Context: [current project state and requirements]
Review and test the generated code for design accuracy, responsiveness, and integration. Adjust and re-generate as needed.

Test generation

AI can generate unit and integration tests from code or specifications. This helps developers save time and improve coverage, but results should be reviewed carefully to ensure accuracy and reliability.

When to use

Perfect for: Unit tests, Simple integration tests, simple mocking.

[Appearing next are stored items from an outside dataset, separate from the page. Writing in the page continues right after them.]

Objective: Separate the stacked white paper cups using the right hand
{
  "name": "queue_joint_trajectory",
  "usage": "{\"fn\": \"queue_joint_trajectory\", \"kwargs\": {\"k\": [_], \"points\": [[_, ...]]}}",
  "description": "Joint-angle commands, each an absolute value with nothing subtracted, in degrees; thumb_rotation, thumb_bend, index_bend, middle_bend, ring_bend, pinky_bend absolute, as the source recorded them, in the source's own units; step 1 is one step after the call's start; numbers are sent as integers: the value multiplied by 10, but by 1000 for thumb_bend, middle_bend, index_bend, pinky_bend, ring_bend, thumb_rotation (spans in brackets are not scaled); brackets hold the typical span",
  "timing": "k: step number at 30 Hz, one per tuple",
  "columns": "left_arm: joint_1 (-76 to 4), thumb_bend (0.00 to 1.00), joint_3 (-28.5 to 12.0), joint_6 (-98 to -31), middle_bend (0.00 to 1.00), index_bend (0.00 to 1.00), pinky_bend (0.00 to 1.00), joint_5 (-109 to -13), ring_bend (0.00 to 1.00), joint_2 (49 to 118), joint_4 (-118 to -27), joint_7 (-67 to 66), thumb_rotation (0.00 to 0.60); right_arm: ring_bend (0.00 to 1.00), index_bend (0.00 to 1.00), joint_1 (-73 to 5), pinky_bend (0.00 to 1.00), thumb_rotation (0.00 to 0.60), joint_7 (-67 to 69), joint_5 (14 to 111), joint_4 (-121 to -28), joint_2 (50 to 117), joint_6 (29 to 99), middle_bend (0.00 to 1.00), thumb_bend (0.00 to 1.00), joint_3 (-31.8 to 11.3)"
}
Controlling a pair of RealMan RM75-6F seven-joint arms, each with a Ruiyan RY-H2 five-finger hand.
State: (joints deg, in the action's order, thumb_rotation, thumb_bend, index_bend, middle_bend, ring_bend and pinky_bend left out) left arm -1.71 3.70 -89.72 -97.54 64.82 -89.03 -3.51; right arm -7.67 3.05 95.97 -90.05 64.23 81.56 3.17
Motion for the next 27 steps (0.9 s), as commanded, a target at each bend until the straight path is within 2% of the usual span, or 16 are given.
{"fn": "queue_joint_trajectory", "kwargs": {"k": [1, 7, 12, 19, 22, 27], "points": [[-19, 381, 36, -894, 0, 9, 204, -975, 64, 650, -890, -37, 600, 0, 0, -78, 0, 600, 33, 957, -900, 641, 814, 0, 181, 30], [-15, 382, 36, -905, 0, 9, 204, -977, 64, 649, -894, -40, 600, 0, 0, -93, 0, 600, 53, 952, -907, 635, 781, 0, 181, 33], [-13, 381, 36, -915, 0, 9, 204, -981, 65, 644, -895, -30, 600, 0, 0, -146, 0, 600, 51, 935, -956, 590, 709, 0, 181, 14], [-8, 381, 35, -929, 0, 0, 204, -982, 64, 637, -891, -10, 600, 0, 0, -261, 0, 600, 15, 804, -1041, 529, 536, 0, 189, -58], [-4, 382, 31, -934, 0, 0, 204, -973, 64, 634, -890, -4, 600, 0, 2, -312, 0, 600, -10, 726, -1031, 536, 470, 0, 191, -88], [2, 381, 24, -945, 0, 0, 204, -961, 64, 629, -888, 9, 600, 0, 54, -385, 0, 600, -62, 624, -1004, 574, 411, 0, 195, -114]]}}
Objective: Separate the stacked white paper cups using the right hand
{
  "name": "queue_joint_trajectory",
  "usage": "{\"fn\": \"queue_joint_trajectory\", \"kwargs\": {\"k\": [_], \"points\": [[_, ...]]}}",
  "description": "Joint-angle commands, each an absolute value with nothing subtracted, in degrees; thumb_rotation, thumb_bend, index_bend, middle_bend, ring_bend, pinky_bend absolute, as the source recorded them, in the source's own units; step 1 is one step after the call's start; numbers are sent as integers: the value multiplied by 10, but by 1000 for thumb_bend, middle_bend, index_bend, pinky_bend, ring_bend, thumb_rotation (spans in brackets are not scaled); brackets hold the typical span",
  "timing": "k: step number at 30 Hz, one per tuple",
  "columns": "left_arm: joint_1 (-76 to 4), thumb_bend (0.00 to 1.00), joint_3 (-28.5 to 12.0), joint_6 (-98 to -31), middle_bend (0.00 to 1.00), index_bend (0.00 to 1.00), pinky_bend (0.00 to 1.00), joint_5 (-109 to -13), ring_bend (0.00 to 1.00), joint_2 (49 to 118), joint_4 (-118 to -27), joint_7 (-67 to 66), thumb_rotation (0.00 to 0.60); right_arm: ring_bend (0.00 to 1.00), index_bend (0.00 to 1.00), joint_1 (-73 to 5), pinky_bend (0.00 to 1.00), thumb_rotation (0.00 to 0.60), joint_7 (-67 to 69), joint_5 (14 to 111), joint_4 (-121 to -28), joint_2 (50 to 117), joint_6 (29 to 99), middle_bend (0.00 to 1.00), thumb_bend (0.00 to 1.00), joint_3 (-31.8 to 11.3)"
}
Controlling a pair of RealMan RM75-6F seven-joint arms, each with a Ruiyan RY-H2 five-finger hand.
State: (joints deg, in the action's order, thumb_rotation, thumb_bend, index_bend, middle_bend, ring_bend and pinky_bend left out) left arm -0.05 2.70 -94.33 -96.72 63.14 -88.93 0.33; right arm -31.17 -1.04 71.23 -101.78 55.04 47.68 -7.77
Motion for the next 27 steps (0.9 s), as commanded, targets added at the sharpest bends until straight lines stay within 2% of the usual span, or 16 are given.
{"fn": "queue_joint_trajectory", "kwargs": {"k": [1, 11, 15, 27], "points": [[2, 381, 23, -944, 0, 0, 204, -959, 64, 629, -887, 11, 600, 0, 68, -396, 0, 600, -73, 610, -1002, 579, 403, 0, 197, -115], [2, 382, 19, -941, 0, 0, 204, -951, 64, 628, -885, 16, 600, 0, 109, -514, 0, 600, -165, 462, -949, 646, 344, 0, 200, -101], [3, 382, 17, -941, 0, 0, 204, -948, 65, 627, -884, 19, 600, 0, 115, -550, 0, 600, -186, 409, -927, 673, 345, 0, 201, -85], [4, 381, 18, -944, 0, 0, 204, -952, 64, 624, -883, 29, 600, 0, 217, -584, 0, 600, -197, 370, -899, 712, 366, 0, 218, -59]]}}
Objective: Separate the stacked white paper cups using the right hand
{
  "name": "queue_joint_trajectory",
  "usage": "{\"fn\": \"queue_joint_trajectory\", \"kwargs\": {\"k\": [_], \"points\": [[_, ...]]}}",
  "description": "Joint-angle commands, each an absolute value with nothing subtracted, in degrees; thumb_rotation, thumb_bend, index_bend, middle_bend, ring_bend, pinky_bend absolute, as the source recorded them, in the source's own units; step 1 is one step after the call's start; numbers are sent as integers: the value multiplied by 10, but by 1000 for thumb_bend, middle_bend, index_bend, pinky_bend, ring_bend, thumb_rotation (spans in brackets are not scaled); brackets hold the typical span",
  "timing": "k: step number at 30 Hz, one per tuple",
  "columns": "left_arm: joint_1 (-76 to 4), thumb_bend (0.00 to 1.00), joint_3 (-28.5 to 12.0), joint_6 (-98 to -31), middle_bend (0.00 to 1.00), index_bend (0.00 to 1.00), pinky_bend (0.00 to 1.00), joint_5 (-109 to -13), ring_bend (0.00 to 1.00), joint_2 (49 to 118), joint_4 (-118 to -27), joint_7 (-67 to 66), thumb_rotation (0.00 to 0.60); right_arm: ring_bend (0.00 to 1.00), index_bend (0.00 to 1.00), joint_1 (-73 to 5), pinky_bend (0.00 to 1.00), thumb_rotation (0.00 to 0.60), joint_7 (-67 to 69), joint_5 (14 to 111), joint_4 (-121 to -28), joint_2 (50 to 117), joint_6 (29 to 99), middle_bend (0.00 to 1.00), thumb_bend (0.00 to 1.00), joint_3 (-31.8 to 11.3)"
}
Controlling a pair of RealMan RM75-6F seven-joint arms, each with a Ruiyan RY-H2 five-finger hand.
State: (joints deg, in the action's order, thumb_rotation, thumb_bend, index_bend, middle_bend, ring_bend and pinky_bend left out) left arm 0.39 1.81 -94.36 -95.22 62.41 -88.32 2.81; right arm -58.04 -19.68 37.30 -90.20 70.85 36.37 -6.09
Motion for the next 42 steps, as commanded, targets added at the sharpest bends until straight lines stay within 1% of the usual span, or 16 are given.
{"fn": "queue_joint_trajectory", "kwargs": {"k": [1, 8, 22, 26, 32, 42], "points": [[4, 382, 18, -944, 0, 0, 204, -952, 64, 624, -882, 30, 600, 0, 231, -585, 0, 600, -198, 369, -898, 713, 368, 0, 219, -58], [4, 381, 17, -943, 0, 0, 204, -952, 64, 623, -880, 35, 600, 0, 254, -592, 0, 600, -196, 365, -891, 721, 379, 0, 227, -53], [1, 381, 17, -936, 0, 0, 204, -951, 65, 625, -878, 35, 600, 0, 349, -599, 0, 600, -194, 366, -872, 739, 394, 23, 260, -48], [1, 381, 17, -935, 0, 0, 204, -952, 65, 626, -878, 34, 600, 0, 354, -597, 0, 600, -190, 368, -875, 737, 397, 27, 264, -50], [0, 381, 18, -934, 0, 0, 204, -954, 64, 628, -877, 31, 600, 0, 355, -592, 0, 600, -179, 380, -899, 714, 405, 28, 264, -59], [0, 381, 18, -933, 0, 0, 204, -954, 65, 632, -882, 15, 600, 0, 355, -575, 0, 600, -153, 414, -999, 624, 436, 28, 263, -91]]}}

Not ideal for: End-to-end tests and complex integration tests.

Process

Unit testing

  1. Prompt specifications Specify the prompt requirements for unit test generation, including at minimum the following:

    • Function signature - Provide the full function signature and a concise description of expected behavior, including input and output types.
    • Happy-path scenarios - Request tests that validate normal or expected inputs and outputs.
    • Edge cases and error conditions - Include boundary conditions, invalid inputs, and expected error handling.
  2. Example prompt structure

    Use this template as a starting point:

    Generate unit tests for the following function using Vitest:
    
    function calculateTotal(items) {
        // Implementation details...
    }
    
    Requirements:
    - Test happy path with valid inputs.
    - Test edge cases (empty array, zero tax rate).
    - Test error conditions (invalid inputs).
    - Use descriptive test names.
    
    See the rules file.

Integration testing

  1. Prompt specifications

    Specify the prompt requirements for integration tests, including at minimum the following:

    • Components - Specify which components interact and their roles.
    • External dependencies - Identify external services, APIs, or third-party SDKs to mock.
    • Data flow and state management - Describe how data moves between components and how state should change.
    • User workflows - Define end-to-end user scenarios to verify.
  2. Example prompt structure

    Use the example below and replace the component names with your app's exact identifiers:

    Generate integration tests for the connected fields workflow in the page location.
    
    Components involved:
    - ConnectedEntriesTable
    - PageLocation
    - ConnectedFieldsModal
    - SDKNotifier
    
    Test scenarios needed:
    - Disconnect single field - Disconnect one field from an entry and validate UI and API calls.
    - Bulk disconnect - Disconnect all fields from an entry and validate bulk behavior.
    - Field validation and errors - Validate field validation and error handling behavior.
    - UI state updates - Confirm UI state updates when fields connect or disconnect.
    - Entry removal - Confirm entry removal when all fields disconnect.
    - Bulk selection operations - Validate field selection and bulk operations.
    
    See the rules file.

When not to use AI

We don’t recommend using AI for the following tasks:

  • Unknown logic — Implementing logic that is completely unknown to you.
  • Abstract questions — Answering abstract questions that lack sufficient context.
  • Full architecture — Fully architecting an application from scratch.
  • Large-scale refactors — Large-scale refactors without human supervision.
  • Sensitive configuration — Configuration changes that require explicit review and compliance. Like setting up API keys or credentials.
  • Product decisions — Making product decisions.
  • New app scaffolding — Creating the scaffolding for a new application. The Create Contentful App CLI already handles app scaffolding in a way that aligns with what the App Framework expects. Nertheless, you can create a prompt for your agent to use the CLI for scaffolding.